START Recorded data

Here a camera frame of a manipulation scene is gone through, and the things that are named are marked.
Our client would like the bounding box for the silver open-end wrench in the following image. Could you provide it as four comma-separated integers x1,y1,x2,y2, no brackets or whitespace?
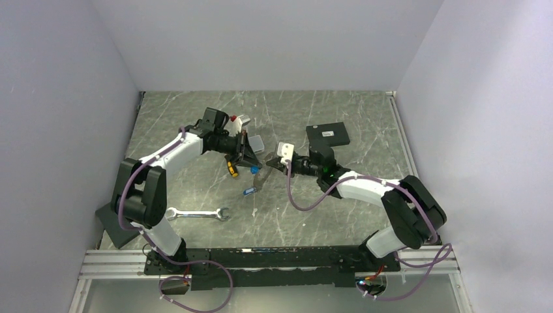
165,207,230,222

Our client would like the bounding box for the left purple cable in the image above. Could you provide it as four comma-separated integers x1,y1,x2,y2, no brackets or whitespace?
117,126,235,313

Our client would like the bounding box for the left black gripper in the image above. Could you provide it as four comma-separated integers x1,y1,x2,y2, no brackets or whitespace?
213,130,262,169

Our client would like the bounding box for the small grey white box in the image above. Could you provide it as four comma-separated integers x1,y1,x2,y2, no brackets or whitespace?
248,135,265,154

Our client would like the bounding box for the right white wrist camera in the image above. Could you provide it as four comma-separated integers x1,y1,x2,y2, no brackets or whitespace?
276,142,295,166

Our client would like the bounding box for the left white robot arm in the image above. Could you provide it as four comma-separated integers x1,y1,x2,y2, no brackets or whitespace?
111,108,262,274

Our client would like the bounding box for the black flat plate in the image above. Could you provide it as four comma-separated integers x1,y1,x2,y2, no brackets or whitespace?
305,122,350,147
95,203,140,249

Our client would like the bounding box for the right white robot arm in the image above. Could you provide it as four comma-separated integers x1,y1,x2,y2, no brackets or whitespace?
266,143,447,271

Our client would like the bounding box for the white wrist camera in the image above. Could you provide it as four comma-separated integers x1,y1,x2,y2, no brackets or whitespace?
276,142,295,166
229,114,251,136

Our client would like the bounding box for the aluminium rail frame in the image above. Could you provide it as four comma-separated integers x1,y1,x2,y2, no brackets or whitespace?
70,91,472,312

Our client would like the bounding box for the black flat plate left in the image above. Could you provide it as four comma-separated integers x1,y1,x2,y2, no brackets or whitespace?
95,203,140,249

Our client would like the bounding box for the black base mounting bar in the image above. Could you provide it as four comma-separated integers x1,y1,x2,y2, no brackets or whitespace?
143,245,400,291

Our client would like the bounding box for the yellow black screwdriver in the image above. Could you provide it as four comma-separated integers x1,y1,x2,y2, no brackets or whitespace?
225,155,239,178

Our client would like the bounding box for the black flat plate right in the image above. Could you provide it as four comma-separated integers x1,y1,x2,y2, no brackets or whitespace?
305,122,350,147

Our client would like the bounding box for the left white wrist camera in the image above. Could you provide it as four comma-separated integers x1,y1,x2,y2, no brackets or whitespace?
229,114,251,136

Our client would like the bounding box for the blue key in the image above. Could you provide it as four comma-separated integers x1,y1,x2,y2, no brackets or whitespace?
250,166,260,175
243,187,256,196

END Recorded data

• [Work order] Print all records verbatim, excluding pictures.

• [Written response]
Here a camera frame of a manipulation scene is gone through, and the things that are named are marked.
Our client would like the bounding box for the silver open-end wrench in the following image. Could you provide it as four comma-separated integers x1,y1,x2,y2, no brackets or whitespace?
165,207,230,222

Our client would like the bounding box for the left purple cable in the image above. Could you provide it as four comma-separated integers x1,y1,x2,y2, no brackets or whitespace?
117,126,235,313

Our client would like the bounding box for the left black gripper in the image above. Could you provide it as four comma-separated integers x1,y1,x2,y2, no brackets or whitespace?
213,130,262,169

Our client would like the bounding box for the small grey white box in the image above. Could you provide it as four comma-separated integers x1,y1,x2,y2, no brackets or whitespace?
248,135,265,154

Our client would like the bounding box for the right white wrist camera in the image above. Could you provide it as four comma-separated integers x1,y1,x2,y2, no brackets or whitespace?
276,142,295,166

Our client would like the bounding box for the left white robot arm in the image above. Could you provide it as four comma-separated integers x1,y1,x2,y2, no brackets or whitespace?
111,108,262,274

Our client would like the bounding box for the black flat plate in the image above. Could you provide it as four comma-separated integers x1,y1,x2,y2, no brackets or whitespace?
305,122,350,147
95,203,140,249

Our client would like the bounding box for the right white robot arm in the image above. Could you provide it as four comma-separated integers x1,y1,x2,y2, no brackets or whitespace?
266,143,447,271

Our client would like the bounding box for the white wrist camera in the image above. Could you provide it as four comma-separated integers x1,y1,x2,y2, no brackets or whitespace?
276,142,295,166
229,114,251,136

Our client would like the bounding box for the aluminium rail frame in the image above. Could you provide it as four comma-separated integers x1,y1,x2,y2, no brackets or whitespace?
70,91,472,312

Our client would like the bounding box for the black flat plate left in the image above. Could you provide it as four comma-separated integers x1,y1,x2,y2, no brackets or whitespace?
95,203,140,249

Our client would like the bounding box for the black base mounting bar in the image above. Could you provide it as four comma-separated integers x1,y1,x2,y2, no brackets or whitespace?
143,245,400,291

Our client would like the bounding box for the yellow black screwdriver in the image above. Could you provide it as four comma-separated integers x1,y1,x2,y2, no brackets or whitespace?
225,155,239,178

Our client would like the bounding box for the black flat plate right in the image above. Could you provide it as four comma-separated integers x1,y1,x2,y2, no brackets or whitespace?
305,122,350,147

Our client would like the bounding box for the left white wrist camera in the image above. Could you provide it as four comma-separated integers x1,y1,x2,y2, no brackets or whitespace?
229,114,251,136

Our client would like the bounding box for the blue key in the image above. Could you provide it as four comma-separated integers x1,y1,x2,y2, no brackets or whitespace?
250,166,260,175
243,187,256,196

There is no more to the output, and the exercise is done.